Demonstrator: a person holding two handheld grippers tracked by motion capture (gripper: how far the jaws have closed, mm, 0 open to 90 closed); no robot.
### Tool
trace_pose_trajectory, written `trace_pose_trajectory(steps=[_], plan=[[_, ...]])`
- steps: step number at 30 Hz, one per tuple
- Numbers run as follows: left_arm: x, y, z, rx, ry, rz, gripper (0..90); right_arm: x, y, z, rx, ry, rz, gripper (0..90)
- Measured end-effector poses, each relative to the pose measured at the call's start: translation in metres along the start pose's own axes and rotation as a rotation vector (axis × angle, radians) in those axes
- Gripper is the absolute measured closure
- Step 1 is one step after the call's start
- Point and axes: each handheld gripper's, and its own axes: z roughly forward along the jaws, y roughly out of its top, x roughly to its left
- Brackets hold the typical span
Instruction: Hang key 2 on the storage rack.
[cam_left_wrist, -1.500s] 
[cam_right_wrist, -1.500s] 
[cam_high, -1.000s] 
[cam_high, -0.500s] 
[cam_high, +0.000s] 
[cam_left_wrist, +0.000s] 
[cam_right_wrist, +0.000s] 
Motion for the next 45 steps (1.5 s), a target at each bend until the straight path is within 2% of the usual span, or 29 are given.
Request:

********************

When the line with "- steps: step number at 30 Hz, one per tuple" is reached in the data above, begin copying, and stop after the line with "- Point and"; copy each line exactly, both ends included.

- steps: step number at 30 Hz, one per tuple
- Numbers run as follows: left_arm: x, y, z, rx, ry, rz, gripper (0..90); right_arm: x, y, z, rx, ry, rz, gripper (0..90)
- Measured end-effector poses, each relative to the pose measured at the call's start: translation in metres along the start pose's own axes and rotation as a rotation vector (axis × angle, radians) in those axes
- Gripper is the absolute measured closure
- Step 1 is one step after the call's start
- Point and axes: each handheld gripper's, and its own axes: z roughly forward along the jaws, y roughly out of its top, x roughly to its left

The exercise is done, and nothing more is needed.